Determinism is the property that makes a Tales suite replayable. Same binary version + same seed + same .tales files = identical generated values, byte for byte.

This guide explains how Tales achieves that, what the contract is, and where it deliberately doesn’t apply.

When you run:

Terminal window
tales test ./e2e/pass --seed 1234

You get the following guarantees:

  • Every generate(...) call returns the same value on every run.
  • The order in which scenarios produce their generated values does not depend on --parallel.
  • Retries inside a step (retry { ... }) re-use the same generated values, so polling does not unexpectedly mutate inputs.
  • Multipart upload boundaries (which are random) are deterministic when seeded.

You don’t get a guarantee about:

  • Server timestamps, IDs assigned by the server, or any other server-side non-determinism.
  • The current time (now_unix, now_rfc3339), these are intentionally live.
  • The order log lines appear on stderr when --parallel > 1.

Each call to generate(name) mixes the following inputs:

  1. The global --seed value.
  2. The scenario name.
  3. The step name.
  4. The generator name.
  5. The expression path, where in the step the call appears.

The hash of those five inputs seeds a deterministic generator just for that call. The implementation lives in internal/runtime/seed.go.

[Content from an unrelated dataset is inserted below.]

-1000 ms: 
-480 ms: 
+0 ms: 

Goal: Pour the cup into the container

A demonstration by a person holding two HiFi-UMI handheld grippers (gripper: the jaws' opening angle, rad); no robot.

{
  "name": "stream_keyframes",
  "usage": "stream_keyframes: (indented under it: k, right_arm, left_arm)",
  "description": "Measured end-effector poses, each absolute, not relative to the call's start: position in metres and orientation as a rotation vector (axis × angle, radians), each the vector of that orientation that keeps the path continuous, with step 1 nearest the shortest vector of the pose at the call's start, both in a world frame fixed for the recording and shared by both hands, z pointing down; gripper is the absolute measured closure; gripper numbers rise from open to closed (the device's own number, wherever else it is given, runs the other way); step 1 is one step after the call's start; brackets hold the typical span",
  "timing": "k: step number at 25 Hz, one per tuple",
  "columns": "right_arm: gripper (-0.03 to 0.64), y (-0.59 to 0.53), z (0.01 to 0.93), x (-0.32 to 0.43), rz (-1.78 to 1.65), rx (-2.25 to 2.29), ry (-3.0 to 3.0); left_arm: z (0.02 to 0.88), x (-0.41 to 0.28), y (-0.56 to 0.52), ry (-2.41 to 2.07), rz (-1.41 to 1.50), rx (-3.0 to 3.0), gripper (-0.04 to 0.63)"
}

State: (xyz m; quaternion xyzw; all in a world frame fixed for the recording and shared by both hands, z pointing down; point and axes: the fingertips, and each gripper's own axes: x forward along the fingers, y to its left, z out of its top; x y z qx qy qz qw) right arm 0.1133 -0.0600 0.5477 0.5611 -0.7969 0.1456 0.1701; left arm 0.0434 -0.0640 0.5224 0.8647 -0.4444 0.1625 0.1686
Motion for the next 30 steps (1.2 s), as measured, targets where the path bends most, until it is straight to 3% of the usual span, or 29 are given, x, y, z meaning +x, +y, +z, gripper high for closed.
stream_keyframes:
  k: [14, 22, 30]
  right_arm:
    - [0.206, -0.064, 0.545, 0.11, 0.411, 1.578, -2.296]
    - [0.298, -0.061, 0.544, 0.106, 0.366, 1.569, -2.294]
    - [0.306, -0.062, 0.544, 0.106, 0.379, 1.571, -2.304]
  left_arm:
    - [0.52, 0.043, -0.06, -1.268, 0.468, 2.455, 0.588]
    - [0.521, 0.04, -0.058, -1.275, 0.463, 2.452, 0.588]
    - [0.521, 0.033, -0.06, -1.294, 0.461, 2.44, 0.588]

Two generate("user_email") calls in the same step appear at different expression paths, so they produce different values:

step "http" "create_two_users" {
request {
body {
json = {
primary = { email = generate("user_email") } // value A
secondary = { email = generate("user_email") } // value B (different)
}
}
}
}

If you want the same value used twice, capture once:

step "http" "create_two_users" {
vars {
shared_email = generate("user_email")
}
request {
body {
json = {
primary = { email = vars.shared_email }
secondary = { email = vars.shared_email }
}
}
}
}

Why parallelism doesn’t break determinism

Section titled “Why parallelism doesn’t break determinism”

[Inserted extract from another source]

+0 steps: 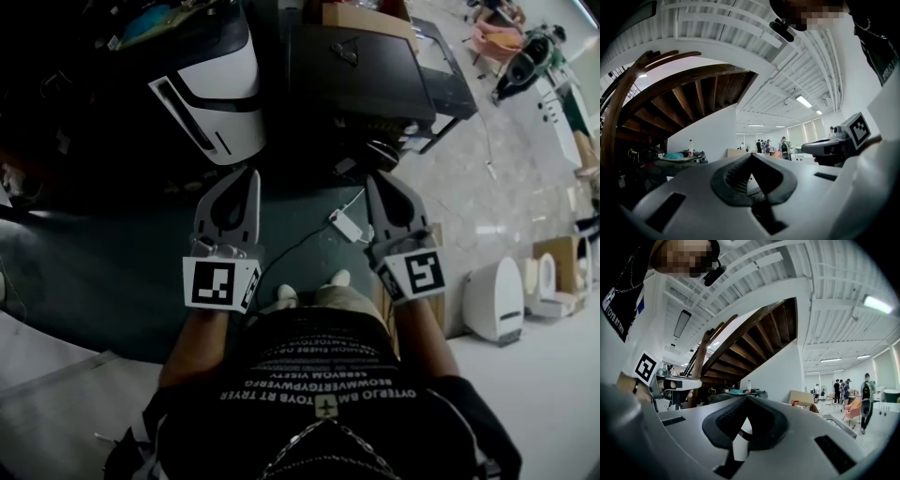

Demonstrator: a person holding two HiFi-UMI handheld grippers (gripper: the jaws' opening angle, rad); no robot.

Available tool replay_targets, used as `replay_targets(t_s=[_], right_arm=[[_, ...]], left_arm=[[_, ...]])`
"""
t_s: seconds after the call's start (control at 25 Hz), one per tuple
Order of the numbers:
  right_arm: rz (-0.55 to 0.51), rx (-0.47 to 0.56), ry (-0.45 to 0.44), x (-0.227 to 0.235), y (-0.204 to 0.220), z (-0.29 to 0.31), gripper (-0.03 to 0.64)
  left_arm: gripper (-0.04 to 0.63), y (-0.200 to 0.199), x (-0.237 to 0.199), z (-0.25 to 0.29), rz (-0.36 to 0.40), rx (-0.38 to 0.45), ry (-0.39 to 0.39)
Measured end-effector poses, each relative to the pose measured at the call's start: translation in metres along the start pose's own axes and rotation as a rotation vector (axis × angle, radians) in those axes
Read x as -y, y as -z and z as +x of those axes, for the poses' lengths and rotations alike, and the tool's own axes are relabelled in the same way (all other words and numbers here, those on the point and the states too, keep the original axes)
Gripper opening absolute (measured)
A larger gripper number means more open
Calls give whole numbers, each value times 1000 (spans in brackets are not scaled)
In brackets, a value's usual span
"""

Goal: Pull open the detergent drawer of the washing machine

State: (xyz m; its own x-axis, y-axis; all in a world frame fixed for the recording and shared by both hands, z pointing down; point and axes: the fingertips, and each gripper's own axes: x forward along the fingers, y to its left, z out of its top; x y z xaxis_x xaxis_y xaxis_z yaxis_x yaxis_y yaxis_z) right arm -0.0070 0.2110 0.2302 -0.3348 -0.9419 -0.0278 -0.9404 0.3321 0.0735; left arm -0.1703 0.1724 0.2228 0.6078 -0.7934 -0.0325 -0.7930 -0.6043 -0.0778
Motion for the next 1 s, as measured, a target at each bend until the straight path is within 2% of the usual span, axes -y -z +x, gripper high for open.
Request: replay_targets(t_s=[0.48, 0.64, 1.0], right_arm=[[-16, -47, -4, -6, 15, 13, 2], [-45, -70, -4, 6, 28, 15, 2], [7, -72, 2, 39, 35, 26, 2]], left_arm=[[3, 22, -17, 9, -26, -45, 26], [3, 28, -17, 18, -36, -51, 32], [3, 45, -15, 45, -42, -100, 25]])
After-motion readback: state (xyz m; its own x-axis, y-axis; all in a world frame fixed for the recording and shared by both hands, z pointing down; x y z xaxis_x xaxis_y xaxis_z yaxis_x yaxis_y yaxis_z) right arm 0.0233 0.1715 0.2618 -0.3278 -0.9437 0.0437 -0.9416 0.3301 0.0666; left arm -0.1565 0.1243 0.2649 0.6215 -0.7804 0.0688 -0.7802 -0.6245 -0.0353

Each scenario’s generated values depend only on the scenario name + the seed (plus step / generator / path). They do not depend on the order scenarios start, finish, or interleave. So --parallel 1 and --parallel 16 produce the same generated values for the same --seed.

The seed mixer does not include an “attempt number”. A retry replays the same step with the same vars, same generate(...) outputs, same JSON body. Only the wall clock (and the server’s response) can differ between attempts.

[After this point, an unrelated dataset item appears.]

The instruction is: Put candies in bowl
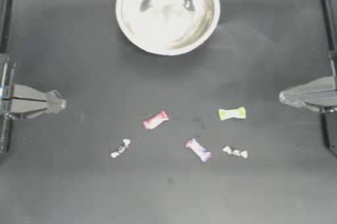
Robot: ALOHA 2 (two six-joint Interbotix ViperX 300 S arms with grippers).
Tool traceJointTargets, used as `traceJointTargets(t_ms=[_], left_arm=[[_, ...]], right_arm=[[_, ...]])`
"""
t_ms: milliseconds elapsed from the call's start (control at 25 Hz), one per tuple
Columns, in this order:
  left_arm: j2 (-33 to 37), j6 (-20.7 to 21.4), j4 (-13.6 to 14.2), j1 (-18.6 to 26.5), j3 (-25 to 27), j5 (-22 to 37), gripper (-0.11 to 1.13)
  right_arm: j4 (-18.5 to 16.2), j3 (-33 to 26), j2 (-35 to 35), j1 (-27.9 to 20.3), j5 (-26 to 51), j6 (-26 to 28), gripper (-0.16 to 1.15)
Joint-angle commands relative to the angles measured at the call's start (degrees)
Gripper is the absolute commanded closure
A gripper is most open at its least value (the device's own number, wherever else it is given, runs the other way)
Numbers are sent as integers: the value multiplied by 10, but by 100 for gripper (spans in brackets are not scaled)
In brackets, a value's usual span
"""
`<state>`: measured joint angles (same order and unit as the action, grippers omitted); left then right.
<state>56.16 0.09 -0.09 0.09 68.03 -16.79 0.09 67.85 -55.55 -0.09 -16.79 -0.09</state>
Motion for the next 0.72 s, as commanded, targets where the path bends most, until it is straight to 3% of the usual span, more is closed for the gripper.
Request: traceJointTargets(t_ms=[40, 360, 480, 600, 720], left_arm=[[10, 4, 2, -3, -18, 5, 99], [29, 5, 3, -3, -22, 44, 94], [24, 5, 2, -2, -25, 47, 86], [22, 6, 3, -2, -28, 50, 56], [22, 5, 3, -2, -30, 62, 5]], right_arm=[[-3, -10, 3, 2, -3, 3, 103], [-4, -17, 3, 2, 9, 3, 86], [-5, -17, 3, 2, 8, 1, 76], [-11, -16, 3, 2, 6, -1, 50], [-18, -16, 3, 2, 5, 1, 11]])
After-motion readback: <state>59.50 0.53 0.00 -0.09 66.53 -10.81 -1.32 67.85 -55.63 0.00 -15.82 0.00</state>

now_unix() and now_rfc3339() read the current time. They are non-deterministic by design, there is no useful seedable “now”.

The right pattern is to compute the timestamp once per step in a vars block and reference it elsewhere:

step "http" "signed_call" {
vars {
ts = now_unix() // captured once, stable for this step
}
request {
headers = { X-Timestamp = "${vars.ts}" }
body {
json = {
client_time = vars.ts // same value
}
}
}
}

See Signing webhooks for the canonical recipe.

A red CI build with --seed 1234 reproduces exactly with:

Terminal window
tales test ./e2e/pass --seed 1234

If the failure was timing-sensitive (a 500 from a slow database, for example), the local run might not reproduce it, that’s an actual flake, not a seed issue. Use --report-jsonl to see the wall-clock durations from the failing run and compare.

The seed contract is stable across patch versions (v0.1.0v0.1.1). Major or minor version bumps may change the generator implementations, when they do, the changelog calls it out so you know to regenerate your golden fixtures.

If you want to guarantee a scenario’s generated data is byte-stable across releases, snapshot the JSONL output of a known-seed run and diff future runs against it. Any change to the generator algorithm shows up immediately.

Terminal window
# Capture a baseline
tales test ./e2e/pass --seed 1234 --report-jsonl ./baseline.jsonl
# After upgrading Tales
tales test ./e2e/pass --seed 1234 --report-jsonl ./current.jsonl
diff <(jq -S . baseline.jsonl) <(jq -S . current.jsonl)

A clean diff means full determinism preserved. A diff means a generator or assertion changed, read the release notes.